Task: Describe Data
Examine the “gross” or “surface” properties of the acquired data and report on the results.
Purpose

Create a report that describes the data that has been acquired, including the format of the data, the quantity of data (for example, the number of records and fields in each table), the identities of the fields, and any other surface features which have been discovered. Evaluate whether the data acquired satisfies the relevant requirements.

Relationships
Main Description

There are many ways to describe data, but most descriptions focus on the quantity and quality of the data—how much data is available and the condition of the data. Listed below are some key characteristics to address when describing data:

  • Amount of data. For most modeling techniques, there are trade-offs associated with data size. Large data sets can produce more accurate models, but they can also lengthen the processing time. Consider whether using a subset of data is a possibility. When taking notes for the final report, be sure to include size statistics for all data sets, and remember to consider both the number of records as well as fields (attributes) when describing data.
  • Value types.
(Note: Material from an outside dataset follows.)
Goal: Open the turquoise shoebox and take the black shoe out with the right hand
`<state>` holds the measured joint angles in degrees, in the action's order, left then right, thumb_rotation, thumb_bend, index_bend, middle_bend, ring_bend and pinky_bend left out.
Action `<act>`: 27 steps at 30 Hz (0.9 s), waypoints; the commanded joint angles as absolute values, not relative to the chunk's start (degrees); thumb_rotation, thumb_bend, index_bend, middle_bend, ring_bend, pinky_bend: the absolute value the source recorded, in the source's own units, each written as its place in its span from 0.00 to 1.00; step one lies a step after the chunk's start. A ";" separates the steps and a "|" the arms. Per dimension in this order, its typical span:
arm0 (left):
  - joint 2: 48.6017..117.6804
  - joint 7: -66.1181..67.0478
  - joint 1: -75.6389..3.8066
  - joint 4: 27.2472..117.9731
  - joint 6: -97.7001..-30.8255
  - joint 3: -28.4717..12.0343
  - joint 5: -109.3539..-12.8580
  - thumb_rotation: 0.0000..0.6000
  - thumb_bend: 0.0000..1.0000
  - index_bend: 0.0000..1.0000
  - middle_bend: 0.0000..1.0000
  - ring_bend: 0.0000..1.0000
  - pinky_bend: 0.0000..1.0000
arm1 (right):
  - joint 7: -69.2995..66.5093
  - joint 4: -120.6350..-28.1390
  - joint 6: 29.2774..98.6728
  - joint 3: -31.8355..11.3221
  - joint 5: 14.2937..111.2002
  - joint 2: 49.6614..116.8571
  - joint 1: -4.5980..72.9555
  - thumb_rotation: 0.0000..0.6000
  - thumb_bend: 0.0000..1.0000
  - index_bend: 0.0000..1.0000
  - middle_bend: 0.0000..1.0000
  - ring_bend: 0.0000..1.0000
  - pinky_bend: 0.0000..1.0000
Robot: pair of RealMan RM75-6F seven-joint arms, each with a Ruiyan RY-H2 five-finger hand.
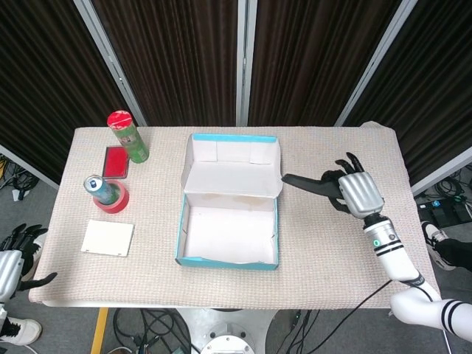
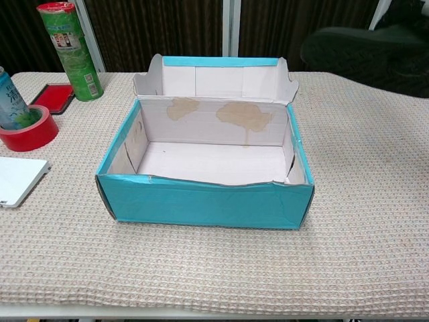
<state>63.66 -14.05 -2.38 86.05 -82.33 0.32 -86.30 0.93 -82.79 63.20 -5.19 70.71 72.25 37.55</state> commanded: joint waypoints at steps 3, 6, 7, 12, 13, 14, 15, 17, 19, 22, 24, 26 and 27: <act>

Data can take a variety of formats, such as numeric, categorical (string), or Boolean (true/false). Paying attention to value type can head off problems during later modeling.
  • Coding schemes. Frequently, values in the database are representations of characteristics such as gender or product type. For example, one data set may use M and F to represent male and female, while another may use the numeric values 1 and 2. Note any conflicting schemes in the data report.